O especial interesse deste processo não está, contudo e a meu ver, relacionado com o teor mediático do acto em si, mas na forma como serão esgrimidos os argumentos entre duas partes que se situam em pólos opostos no que toca à sua visibilidade e poder económico.
A justiça americana representa demasiadas vezes o paradigma de uma justiça que não cumpre fielmente os seus próprios princípios fundadores.
Tal resulta da mais do evidente clivagem entre aqueles que a eles têm acesso e aqueles que, pelo contrário, ficam à margem da mesma.
Nos Estados-Unidos (embora não exclusivamente) essa clivagem afere-se em função da maior ou menor capacidade de dispor de um competente patrocínio judiciário.
Ora no caso vertente verificam-se sinais evidentes de que tal poderá vir a suceder tais são as campanhas de descredibilização pública da presuntiva vítima e que levaram já o juiz do processo a decretar a libertação do até então ilustre presidiário.
Ao mesmo tempo que essa campanha recolhia os seus frutos a opinião pública era informada da aparente confirmação de uma situação real de violação ocorrida no quarto de um luxuoso hotel de Nova Iorque.
Perante estes factos qualquer cidadão questionar-se-á imediatamente sobre qual será efectivamente a verdade dos factos e onde residirá a justiça daquela que venha a ser a decisão final do juiz.

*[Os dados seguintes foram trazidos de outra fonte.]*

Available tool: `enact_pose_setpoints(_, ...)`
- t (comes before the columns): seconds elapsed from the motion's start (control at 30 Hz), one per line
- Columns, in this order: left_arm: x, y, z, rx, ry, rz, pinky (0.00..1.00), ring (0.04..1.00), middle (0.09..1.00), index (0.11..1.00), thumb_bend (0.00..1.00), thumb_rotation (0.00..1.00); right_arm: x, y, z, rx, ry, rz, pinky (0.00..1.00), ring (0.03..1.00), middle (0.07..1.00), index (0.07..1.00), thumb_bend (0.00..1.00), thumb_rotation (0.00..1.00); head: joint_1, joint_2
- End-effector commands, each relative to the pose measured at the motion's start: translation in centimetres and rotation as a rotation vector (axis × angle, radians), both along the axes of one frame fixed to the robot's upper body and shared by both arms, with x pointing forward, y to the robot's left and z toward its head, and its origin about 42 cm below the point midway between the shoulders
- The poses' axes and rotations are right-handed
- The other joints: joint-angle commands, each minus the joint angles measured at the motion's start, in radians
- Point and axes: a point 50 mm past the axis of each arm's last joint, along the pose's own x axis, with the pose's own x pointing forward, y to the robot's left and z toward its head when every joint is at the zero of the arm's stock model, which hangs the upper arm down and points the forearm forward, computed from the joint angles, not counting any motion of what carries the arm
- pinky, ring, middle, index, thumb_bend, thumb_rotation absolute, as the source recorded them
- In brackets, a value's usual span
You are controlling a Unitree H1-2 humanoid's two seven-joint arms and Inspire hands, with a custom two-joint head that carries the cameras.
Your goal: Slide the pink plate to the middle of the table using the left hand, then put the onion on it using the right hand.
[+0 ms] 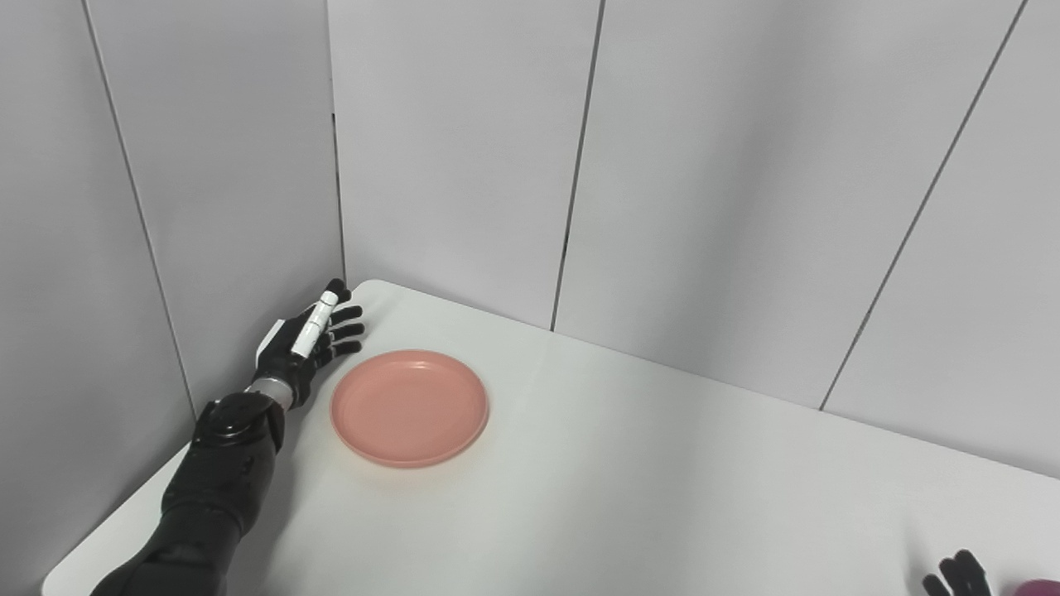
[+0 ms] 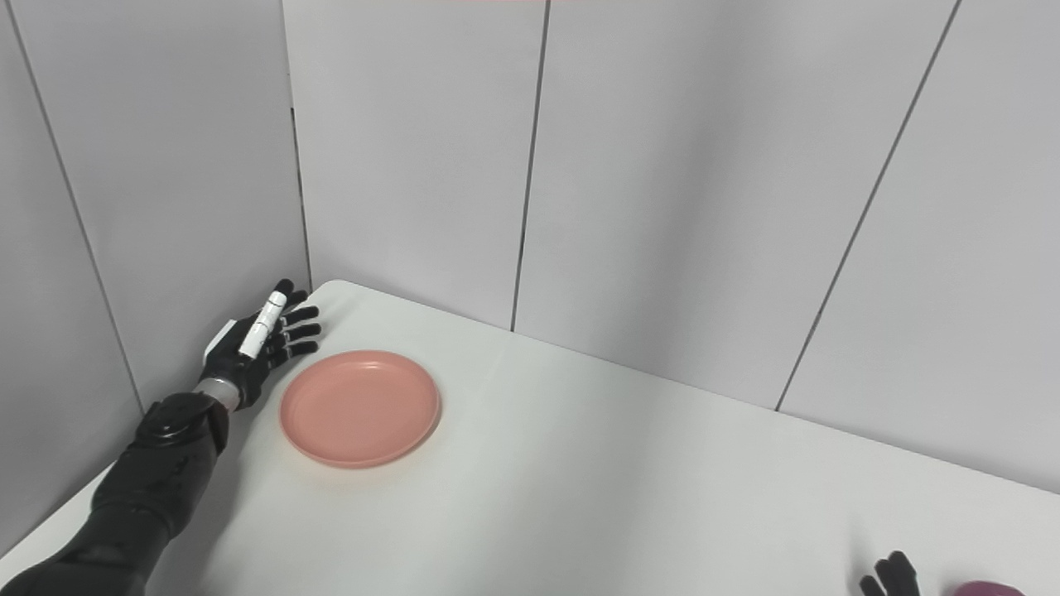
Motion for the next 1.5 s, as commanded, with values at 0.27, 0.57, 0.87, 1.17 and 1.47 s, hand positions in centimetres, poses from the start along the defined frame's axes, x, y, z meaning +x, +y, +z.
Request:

Não podendo, a título pessoal e em consciência, efectuar qualquer julgamento sobre a culpabilidade ou inocência de qualquer das partes é, ainda assim, meu entendimento que esta dificuldade estará igualmente presente nas mentes do júri que vier a ser escolhido.
Contudo, os meus “receios” são bastante reais quando a linha de argumentação seguida pelos advogados do Sr. Strauss-Khan que deslocalizaram a essência da procura da verdade material dos factos para as questões de carácter.
Há não muitos anos atrás a opinião pública pode acompanhar de forma intensa o julgamento do “Caso O.J. Simpson” que redundou ao fim de muitos meses numa absolvição do próprio criando o embaraço de um crime sem castigo por impossibilidade de determinação do criminoso.
O factor de semelhança entre este caso e aqueles que parecem começar a desenhar-se no caso do Sr. Strauss-Kahn parece cada vez mais evidentes ainda que a natureza do crime de que são (ou eram) acusados seja substancialmente diferente.
Aquilo que é efectivamente comum é a capacidade financeira de ambos em se representarem por firmas de advogados que, em ambos os casos, iniciam uma espécie de luta “David contra Golias” de características nada bíblicas e em que a probabilidade da parte mais fraca do processo vir efectivamente a perder face à evidente desproporção de meios de defesa à disposição de cada um deles.
E quando assim é constata-se que o objectivo fundamental de qualquer julgamento começa a ser colocado em causa, e esse objectivo não pode deixar de ser o de apurar a verdade dos factos sendo certo que a impossibilidade de apuramento da verdade implica quase sempre a inversão da noção de justiça.
No meio disto tudo o povo americano certamente conformar-se-á invariavelmente (tal como sucedeu no “Caso O.J. Simpson”) com aquela que venha a ser a decisão final de um tribunal de júri, cujos elementos supostamente os representam e que apesar de escolhidos “a dedo” não deixarão eles próprios de estar por esta altura influenciados pela informação (e contra-informação) pública sobre este caso.
Se a qualidade de qualquer democracia também se avalia pela qualidade da sua justiça é então cada vez mais verdade afirmar-se que nem a justiça será totalmente cega nem os pratos da balança que a sua mão segura estarão justamente nivelados. Assim vão as cousas.